The esprit de corps that so typifies such close-knit groups ensured that, when the security forces succeeded in detaining members of a squad, they stubbornly refused to betray their comrades by talking to the police or by passing information on to the authorities. Indeed, detained grupistas relied on a version of omertà, repeatedly informing police that they had occasioned upon their accomplices in a bar or cafe, that they could not remember anything about their appearance and that they had failed to ask their names. Grupistas also frequently told police that these same strangers had lent them any arms they had in their possession at the time of their arrest, a completely unbelievable story concocted not to appear credible but to frustrate police investigations. Meanwhile, anyone who gave in to police pressure ran the danger of being perceived as a traitor, a perfidy that was dealt with in summary fashion.
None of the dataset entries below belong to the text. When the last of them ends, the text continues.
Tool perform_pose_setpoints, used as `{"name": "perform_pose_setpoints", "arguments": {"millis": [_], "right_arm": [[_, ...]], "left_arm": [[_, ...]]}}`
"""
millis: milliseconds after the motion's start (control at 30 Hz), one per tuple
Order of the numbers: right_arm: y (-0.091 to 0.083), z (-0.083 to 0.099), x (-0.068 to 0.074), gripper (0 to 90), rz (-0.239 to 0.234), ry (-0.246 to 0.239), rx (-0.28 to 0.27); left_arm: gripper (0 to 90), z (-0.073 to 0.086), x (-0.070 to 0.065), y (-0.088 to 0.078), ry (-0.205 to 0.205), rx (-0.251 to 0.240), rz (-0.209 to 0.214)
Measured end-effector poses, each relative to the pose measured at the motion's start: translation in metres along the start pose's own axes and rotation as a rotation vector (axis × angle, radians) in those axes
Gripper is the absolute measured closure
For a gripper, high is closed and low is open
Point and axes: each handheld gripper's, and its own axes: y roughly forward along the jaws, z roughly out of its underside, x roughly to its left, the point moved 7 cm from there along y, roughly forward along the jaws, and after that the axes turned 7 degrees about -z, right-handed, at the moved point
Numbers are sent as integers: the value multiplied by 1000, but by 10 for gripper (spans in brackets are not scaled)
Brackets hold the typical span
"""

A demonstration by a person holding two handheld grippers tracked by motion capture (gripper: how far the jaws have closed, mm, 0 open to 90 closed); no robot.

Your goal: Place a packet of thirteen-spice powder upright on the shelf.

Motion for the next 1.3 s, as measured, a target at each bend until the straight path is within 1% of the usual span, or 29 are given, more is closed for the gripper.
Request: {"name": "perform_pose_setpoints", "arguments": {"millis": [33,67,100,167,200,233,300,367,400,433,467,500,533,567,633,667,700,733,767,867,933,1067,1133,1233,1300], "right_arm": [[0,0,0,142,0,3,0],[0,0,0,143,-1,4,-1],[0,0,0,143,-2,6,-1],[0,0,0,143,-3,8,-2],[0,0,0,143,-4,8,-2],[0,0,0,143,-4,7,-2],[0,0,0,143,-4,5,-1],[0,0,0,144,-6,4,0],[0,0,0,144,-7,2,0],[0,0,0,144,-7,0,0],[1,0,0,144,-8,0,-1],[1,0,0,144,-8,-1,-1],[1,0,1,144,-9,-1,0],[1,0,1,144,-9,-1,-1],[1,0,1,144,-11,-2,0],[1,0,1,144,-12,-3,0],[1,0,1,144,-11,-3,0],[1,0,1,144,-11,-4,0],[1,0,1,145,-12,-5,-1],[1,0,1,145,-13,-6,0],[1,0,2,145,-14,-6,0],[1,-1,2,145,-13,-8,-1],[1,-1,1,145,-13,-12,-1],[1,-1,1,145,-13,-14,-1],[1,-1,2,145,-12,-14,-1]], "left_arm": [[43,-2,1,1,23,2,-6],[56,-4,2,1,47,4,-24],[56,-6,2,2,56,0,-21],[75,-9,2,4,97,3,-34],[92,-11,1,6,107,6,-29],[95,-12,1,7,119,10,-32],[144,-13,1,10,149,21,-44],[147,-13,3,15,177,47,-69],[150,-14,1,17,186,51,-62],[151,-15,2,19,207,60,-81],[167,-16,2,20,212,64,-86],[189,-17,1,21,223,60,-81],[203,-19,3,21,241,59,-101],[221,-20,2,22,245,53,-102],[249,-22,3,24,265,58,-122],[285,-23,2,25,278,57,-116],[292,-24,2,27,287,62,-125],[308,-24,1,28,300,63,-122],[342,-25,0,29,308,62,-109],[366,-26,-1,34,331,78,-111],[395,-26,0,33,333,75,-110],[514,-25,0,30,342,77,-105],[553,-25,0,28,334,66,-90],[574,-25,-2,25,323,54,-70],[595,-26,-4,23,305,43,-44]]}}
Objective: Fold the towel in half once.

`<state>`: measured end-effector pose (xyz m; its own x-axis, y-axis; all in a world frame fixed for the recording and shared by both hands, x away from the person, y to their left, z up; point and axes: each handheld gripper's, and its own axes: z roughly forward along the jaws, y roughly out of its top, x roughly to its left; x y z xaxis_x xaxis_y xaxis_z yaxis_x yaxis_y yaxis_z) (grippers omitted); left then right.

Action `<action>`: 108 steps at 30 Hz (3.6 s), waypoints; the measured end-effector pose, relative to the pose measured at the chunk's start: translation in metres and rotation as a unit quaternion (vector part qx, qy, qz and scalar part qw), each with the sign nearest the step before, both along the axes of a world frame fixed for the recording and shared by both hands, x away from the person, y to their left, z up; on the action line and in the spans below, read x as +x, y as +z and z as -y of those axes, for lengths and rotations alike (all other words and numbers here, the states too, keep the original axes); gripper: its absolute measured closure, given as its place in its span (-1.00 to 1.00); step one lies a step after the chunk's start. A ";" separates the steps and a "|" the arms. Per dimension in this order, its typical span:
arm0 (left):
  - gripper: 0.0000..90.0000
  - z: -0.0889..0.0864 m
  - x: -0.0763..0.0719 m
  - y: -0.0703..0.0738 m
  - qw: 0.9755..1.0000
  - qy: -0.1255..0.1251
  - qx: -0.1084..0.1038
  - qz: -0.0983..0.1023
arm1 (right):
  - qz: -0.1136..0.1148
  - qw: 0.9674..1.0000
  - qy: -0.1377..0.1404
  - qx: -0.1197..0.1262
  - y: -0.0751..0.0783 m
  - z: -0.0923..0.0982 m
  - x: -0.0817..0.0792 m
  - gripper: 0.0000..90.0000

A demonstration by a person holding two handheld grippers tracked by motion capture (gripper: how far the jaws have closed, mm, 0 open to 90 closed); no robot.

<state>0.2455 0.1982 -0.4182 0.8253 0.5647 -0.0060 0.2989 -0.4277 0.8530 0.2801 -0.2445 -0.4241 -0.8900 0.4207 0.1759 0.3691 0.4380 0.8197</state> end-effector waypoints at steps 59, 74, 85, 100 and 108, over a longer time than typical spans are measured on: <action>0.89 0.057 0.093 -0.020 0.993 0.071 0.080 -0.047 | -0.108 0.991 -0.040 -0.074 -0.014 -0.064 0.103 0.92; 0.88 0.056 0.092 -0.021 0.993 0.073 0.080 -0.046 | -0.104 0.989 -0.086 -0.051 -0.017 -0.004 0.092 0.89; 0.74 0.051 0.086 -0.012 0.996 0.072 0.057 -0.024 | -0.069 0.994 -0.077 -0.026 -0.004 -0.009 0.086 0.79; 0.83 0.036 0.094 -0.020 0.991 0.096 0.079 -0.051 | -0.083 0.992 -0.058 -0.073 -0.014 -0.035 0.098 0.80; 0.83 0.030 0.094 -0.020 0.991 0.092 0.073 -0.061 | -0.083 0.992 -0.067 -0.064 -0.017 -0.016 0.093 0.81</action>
A few other observations can be made about the expropriators. They were invariably male. Women rarely participated and, when they did, their involvement was almost exclusively of an auxiliary nature. The expropriators were also predominantly young and single. Even the more seasoned activists in the squads were normally under forty, while the most active expropriators of the 1930s were in their early twenties, such as Josep Martorell i Virgili, dubbed ‘Public Enemy Number One’ in the bourgeois press, who was only twenty when arrested, by which time he had launched a series of bank robberies for the CNT and for the anarchist movement.
The expropriations provide yet another example of the readiness of the anarchists to mobilise beyond the factory proletariat and channel the rebellion of those deemed unmobilisable by other left-wing groups. This was perhaps epitomised by the presence of several former detainees from the Asil Durán borstal among the expropriators, such as the aforementioned Martorell. The eclectic tactical repertoire of the anarchists, their continuing ability to combine ‘modern’ with older protest forms, increased the vitality of their resistance struggle, and, in equal measure, scandalised the ‘men of order’.